The package focuses in settings in which the distribution \([y_i \mid b_i]\) is not normal and/or the link function \(g(\cdot)\) is not the identity. In these settings, the estimation of the model is complicated by the fact that the marginal log-likelihood function of the observed \(y_i\) cannot be derived analytically. In particular, the log-likelihood function has the form: \[\begin{eqnarray*} \ell(\theta) & = & \sum_{i = 1}^n \log p(y_i; \theta)\\ & = & \sum_{i = 1}^n \log \int p(y_i \mid b_i; \theta) \, p(b_i; \theta) \, db_i, \end{eqnarray*}\] where \(\theta\) denotes the full parameter vector including the fixed effects, the extra potential dispersion/shape parameters \(\phi\) and the unique element of the covariance matrix \(D\), and \(p(\cdot)\) denotes a probability density or probability mass function. The integral in the definition of \(\ell(\theta)\) does not have a closed-form solution, and numerical approximations are required to obtain the maximum likelihood estimates.

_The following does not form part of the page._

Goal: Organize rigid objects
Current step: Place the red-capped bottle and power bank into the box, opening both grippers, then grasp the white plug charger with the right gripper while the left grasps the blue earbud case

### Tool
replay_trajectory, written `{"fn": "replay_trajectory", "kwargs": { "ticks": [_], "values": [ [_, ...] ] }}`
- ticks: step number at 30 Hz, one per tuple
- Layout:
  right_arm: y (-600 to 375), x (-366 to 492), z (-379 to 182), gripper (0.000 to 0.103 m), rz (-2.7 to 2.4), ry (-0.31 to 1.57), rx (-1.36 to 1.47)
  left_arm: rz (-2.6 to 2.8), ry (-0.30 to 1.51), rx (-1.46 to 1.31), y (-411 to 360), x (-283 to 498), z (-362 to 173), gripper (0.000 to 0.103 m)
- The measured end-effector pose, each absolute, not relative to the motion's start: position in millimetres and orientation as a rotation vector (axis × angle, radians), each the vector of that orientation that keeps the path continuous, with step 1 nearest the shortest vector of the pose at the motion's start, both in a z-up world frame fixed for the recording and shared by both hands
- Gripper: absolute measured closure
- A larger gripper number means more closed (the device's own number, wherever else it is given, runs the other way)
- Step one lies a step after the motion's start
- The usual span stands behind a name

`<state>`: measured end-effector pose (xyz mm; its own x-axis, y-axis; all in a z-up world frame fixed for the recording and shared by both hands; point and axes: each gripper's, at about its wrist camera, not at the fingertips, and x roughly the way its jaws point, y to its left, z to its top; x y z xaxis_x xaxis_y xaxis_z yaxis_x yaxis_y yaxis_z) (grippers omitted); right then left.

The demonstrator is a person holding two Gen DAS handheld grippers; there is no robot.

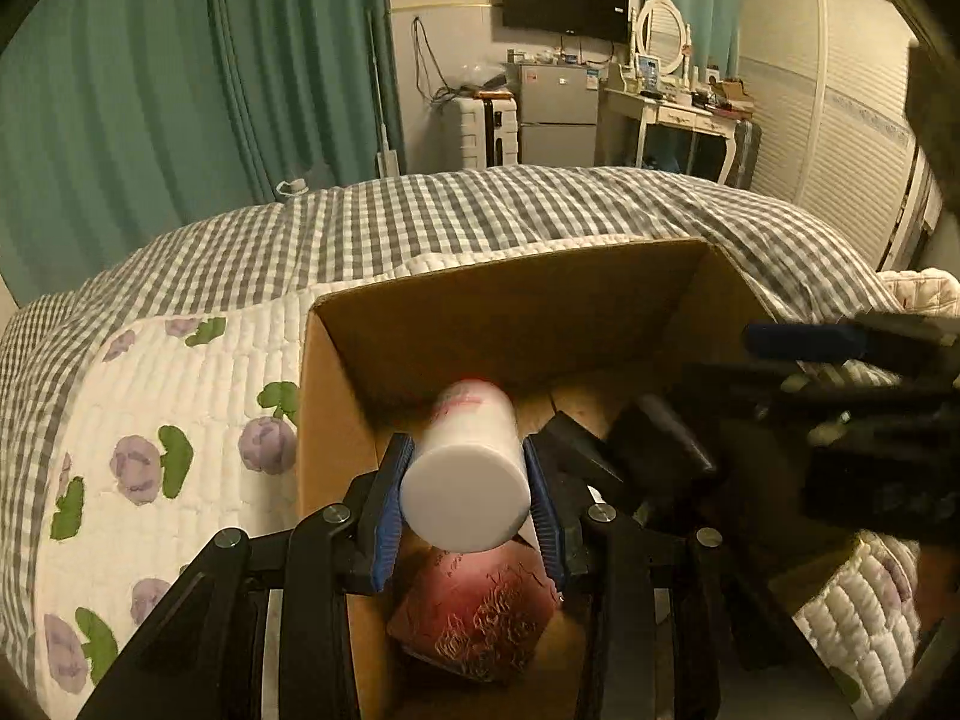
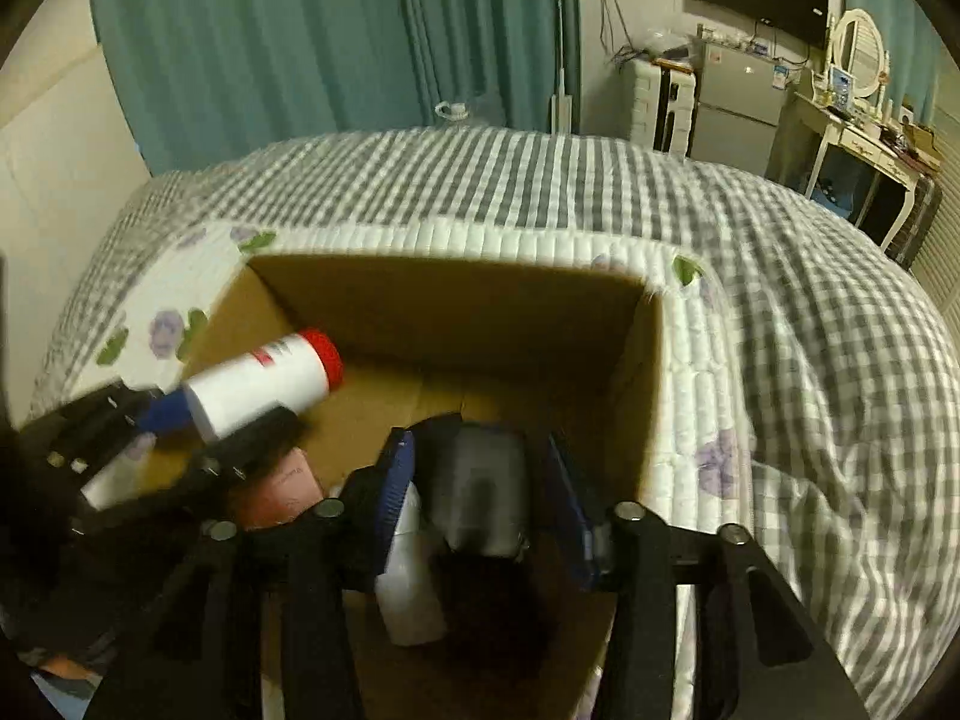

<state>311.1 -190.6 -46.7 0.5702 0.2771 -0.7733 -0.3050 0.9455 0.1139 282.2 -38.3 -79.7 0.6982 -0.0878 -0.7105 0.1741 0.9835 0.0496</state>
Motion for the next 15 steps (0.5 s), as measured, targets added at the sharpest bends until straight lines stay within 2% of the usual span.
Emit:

In the literature several approaches have been proposed to
approximate such integrals, and a nice overview is given in Pinheiro and Chao
(2006). A typical approach to approximate these integrals is the
Laplace approximation. However, the general consensus has been that in
the standard but difficult cases of binary/dichotomous data and count
data with small counts and few repeated measurements, the accuracy of
this approximation is rather low. Due to this fact, the general
consensus is that the gold standard numerical approximation method is
the adaptive Gaussian quadrature rule (*note: we focus here on
maximum likelihood estimation; under the Bayesian paradigm, approaches,
such as, MCMC and Hamiltonian Monte Carlo also provide accurate
evaluation of the integrals*). This is more computationally
intensive but also more accurate. This package provides an efficient
implementation of the adaptive Gaussian quadrature rule, allowing for
multiple correlated random effects (e.g., random intercepts, linear and
quadratic random slopes) but currently a single grouping factor (i.e.,
no nested or crossed random effects designs).

A hybrid optimization procedure is implemented starting with an EM algorithm, treating the random effects as ‘missing data’, followed by a direct optimization procedure with a quasi-Newton algorithm. Fine control of this procedure is allowed with a series of control arguments.

We illustrate the use of the package in the standard case of a mixed effects logistic regression. That is, the distribution of \([y_i \mid b_i]\) is binomial, and the distribution of \([b_i]\) multivariate normal.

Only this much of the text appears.